The core of this project is a two-agent system that collaborates to perform a comprehensive data analysis:
- Data Analyst Expert: This agent creates a detailed, step-by-step plan for analyzing the data.
- Expert Python Developer: This agent takes the plan and writes the corresponding Python code, assembling both the plan and the code into a final Jupyter Notebook.
This approach allows for a clear separation of concerns, where one agent focuses on the analytical strategy and the other on the implementation, resulting in a well-structured and easy-to-understand report.
-
Install dependencies:
python -m venv venv source .venv/bin/activate pip install -r requirements.txt -
Set up your environment:
- Create a
.envfile in the root of the project. - Add your
OPENROUTER_API_KEYto the.envfile:OPENROUTER_API_KEY="your_api_key"
- Create a
-
Configure your data:
- Open
main.pyand update the following variables:company_name: The name of the company for the analysis.dataset_description: A brief description of the dataset.dataset_path: The path to your dataset.
- Open
-
Run the agent:
python main.py
-
View the output:
analysis_plan.md: The analysis plan generated by the Data Analyst Expert.analysis_report.ipynb: The final Jupyter Notebook with the complete analysis.
The project uses the crewai library to create and manage the two agents.
-
analyze_planer_agent: This agent is responsible for creating the data analysis plan. It takes the dataset and a description as input and outputs a Markdown file with a step-by-step guide for the analysis. -
analyze_coder_agent: This agent takes the analysis plan from the first agent and generates the Python code to execute it. It then assembles the plan (as Markdown cells) and the code (as code cells) into a Jupyter Notebook.
The two agents work in a sequential process, with the output of the first agent being the input for the second. This ensures that the final report is based on a well-defined and structured plan.
Second Hand Luxury Fashion Data
https://www.kaggle.com/datasets/justinpakzad/vestiaire-fashion-dataset
This dataset contains product listings from Vestiaire, an online marketplace for buying and selling pre-owned luxury fashion items. It was scraped using Python and the Hrequests Library. The CSV file contains approximately 900k rows and 36 columns.

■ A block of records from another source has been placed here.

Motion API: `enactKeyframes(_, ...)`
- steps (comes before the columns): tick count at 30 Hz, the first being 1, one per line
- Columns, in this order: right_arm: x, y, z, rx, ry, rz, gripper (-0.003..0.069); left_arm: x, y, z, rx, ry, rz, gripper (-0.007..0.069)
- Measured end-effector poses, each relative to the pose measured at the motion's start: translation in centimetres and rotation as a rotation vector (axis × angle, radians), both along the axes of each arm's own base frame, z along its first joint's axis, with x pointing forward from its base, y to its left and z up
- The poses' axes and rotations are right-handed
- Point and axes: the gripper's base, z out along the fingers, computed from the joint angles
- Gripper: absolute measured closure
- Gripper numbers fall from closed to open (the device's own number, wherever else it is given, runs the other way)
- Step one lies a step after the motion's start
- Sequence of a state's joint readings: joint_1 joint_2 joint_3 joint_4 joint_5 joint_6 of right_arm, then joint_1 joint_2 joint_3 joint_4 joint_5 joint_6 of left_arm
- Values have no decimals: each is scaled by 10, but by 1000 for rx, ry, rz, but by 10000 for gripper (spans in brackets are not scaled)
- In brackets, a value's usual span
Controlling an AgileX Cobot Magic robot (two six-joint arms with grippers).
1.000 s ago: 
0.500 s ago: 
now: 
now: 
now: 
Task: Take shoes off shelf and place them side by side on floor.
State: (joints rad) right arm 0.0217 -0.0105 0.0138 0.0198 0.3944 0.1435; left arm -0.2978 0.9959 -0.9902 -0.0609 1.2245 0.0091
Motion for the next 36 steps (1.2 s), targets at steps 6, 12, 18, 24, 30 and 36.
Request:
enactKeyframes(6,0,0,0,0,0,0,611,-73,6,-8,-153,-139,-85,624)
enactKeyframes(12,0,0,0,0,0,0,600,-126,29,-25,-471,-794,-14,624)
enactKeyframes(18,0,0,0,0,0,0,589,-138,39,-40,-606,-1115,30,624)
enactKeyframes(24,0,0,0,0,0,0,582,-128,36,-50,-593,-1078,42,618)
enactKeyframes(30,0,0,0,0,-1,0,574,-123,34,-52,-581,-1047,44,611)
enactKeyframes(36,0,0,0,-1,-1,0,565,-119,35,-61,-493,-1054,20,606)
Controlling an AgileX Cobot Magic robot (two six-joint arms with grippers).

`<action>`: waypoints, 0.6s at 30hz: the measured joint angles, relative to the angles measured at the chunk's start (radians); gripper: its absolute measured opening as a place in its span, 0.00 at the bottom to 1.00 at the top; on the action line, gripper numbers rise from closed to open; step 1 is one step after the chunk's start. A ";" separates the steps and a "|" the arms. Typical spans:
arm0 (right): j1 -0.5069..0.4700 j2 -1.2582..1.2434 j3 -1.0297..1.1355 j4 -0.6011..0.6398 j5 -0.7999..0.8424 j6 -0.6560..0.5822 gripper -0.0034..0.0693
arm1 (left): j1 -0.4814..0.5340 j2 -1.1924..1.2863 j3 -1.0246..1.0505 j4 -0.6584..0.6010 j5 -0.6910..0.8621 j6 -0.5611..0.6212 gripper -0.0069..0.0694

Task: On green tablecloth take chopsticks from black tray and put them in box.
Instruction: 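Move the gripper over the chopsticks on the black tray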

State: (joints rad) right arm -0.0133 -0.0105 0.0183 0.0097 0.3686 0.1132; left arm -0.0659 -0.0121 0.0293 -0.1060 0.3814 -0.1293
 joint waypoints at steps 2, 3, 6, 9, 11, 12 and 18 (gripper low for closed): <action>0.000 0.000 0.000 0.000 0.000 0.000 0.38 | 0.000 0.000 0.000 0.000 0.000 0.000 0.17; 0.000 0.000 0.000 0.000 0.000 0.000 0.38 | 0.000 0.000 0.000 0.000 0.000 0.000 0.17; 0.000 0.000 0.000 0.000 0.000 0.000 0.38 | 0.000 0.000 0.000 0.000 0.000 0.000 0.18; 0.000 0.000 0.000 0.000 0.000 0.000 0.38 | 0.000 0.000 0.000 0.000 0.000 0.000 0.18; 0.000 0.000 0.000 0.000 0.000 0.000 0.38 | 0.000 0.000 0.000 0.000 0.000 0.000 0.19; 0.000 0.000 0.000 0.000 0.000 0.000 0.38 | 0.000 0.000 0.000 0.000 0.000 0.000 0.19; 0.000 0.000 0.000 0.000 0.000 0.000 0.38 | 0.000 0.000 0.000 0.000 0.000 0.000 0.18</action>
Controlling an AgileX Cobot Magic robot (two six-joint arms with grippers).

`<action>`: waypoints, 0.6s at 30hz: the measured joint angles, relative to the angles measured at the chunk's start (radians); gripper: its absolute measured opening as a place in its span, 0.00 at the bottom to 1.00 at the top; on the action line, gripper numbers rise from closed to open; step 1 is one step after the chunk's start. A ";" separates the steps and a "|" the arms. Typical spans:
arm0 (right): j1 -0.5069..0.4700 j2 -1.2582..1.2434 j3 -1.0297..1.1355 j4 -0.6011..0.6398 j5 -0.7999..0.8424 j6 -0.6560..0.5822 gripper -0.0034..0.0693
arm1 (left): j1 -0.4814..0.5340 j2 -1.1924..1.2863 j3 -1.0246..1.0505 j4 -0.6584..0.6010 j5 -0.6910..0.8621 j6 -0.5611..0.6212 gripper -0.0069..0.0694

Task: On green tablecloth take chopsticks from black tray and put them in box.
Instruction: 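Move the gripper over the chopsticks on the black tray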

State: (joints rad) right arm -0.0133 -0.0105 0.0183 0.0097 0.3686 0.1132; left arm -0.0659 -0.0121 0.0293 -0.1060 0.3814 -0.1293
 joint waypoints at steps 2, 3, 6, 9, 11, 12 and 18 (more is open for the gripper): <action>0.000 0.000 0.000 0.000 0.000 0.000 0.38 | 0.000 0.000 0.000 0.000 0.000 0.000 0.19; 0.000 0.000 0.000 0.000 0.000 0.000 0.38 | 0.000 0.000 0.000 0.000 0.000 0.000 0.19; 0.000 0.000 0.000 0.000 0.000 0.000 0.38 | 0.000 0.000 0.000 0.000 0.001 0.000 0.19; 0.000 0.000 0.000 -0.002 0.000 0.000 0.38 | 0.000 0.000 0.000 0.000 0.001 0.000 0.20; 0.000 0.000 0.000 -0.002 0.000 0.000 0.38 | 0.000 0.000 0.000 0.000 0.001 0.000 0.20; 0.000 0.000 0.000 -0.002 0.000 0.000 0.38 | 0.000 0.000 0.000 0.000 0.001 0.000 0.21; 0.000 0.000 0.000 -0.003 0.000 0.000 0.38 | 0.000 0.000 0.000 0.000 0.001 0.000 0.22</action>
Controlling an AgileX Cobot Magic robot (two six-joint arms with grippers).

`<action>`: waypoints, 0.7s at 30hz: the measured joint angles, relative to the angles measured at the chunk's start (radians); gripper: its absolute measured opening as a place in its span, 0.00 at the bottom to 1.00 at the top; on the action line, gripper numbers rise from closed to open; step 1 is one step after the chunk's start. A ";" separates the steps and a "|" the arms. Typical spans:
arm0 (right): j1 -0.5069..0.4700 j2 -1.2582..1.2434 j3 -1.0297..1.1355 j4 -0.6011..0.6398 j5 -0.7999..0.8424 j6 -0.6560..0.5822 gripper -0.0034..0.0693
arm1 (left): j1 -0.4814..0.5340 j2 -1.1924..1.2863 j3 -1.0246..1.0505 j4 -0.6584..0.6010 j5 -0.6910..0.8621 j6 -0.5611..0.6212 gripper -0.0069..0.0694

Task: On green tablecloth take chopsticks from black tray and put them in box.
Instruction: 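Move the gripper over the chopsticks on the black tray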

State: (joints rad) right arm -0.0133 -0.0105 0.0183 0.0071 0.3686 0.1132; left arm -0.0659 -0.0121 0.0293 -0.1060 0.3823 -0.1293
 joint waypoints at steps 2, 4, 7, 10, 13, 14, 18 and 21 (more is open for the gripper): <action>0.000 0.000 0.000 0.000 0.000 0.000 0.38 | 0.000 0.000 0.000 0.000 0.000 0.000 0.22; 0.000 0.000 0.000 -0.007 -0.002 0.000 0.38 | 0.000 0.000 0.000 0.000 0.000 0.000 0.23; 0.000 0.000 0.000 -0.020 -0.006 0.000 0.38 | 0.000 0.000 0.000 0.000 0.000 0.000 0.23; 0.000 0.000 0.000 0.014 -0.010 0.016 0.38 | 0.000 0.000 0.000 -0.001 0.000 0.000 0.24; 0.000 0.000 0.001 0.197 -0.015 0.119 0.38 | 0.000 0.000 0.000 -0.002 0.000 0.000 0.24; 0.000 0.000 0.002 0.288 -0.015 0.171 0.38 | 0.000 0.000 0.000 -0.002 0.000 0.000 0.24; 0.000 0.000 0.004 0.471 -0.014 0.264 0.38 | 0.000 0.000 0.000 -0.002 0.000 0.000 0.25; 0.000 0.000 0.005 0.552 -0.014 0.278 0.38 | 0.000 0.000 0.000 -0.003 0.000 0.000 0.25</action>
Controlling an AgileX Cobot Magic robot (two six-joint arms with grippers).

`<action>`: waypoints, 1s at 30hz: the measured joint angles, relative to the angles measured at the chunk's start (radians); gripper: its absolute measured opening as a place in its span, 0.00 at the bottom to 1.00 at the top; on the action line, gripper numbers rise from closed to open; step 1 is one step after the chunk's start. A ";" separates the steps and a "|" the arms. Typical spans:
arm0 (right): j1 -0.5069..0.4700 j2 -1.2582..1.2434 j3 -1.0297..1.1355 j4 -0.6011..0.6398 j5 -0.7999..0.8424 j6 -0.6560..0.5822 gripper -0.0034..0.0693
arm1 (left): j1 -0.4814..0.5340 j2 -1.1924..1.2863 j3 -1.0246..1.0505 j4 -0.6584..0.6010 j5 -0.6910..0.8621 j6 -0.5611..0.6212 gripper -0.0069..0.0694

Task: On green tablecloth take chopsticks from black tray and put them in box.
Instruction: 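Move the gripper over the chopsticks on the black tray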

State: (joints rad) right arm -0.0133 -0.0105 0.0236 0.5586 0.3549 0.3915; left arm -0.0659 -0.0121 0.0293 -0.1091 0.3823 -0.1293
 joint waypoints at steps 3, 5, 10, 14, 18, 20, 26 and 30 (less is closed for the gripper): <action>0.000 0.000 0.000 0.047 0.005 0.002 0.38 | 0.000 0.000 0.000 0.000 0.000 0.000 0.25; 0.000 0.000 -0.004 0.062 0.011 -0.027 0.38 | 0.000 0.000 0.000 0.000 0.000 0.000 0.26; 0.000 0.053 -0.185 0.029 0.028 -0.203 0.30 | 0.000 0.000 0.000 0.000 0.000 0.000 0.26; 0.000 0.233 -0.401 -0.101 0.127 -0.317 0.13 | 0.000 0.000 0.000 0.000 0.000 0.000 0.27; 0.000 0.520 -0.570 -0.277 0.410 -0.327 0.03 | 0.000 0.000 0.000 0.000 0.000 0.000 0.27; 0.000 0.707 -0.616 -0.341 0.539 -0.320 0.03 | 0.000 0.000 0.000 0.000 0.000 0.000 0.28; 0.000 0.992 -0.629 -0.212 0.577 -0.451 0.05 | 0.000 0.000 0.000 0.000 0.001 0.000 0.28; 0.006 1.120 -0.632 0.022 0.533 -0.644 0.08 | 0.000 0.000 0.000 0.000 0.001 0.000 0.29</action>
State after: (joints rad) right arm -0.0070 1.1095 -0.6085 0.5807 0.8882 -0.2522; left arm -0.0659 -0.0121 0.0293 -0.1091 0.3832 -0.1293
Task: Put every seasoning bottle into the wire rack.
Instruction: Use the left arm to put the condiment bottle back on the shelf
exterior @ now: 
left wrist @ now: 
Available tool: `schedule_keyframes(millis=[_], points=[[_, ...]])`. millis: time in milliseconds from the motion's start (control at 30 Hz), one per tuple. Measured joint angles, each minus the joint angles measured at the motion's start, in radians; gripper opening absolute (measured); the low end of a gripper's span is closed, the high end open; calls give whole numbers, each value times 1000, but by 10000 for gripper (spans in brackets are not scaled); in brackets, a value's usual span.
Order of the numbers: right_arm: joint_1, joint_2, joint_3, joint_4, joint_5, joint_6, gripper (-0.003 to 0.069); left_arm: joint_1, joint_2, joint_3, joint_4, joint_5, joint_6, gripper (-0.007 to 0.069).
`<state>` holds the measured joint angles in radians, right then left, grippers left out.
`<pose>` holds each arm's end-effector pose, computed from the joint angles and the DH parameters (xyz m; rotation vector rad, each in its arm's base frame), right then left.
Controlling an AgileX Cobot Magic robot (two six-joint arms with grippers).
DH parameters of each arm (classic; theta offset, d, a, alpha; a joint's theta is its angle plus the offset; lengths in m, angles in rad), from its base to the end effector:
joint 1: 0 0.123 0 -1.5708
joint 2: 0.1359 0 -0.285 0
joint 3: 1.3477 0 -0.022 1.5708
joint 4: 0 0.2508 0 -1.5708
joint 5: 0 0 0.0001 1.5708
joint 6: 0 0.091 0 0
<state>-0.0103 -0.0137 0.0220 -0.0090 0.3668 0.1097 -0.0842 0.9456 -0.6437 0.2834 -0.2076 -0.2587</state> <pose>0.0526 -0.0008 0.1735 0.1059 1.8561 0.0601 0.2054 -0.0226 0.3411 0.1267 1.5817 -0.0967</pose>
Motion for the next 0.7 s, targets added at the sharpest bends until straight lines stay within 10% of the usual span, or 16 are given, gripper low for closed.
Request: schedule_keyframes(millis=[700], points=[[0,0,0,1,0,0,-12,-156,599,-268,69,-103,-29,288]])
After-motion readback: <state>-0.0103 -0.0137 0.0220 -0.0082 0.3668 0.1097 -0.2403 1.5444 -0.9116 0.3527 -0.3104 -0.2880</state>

Trend Analysis: Investigate current trends in second-hand luxury fashion, such as brands, product types, and item pricing, to gain a deeper understanding of the current market trends. Geographical Analysis: Analyze which countries are the most active in terms of both buyers and sellers on Vestiaire Collective. Look for trends in user demographics, such as regions with a high concentration of second-hand luxury fashion. Item Price Prediction: Utilize machine learning algorithms to predict the price of listed items based on various available features.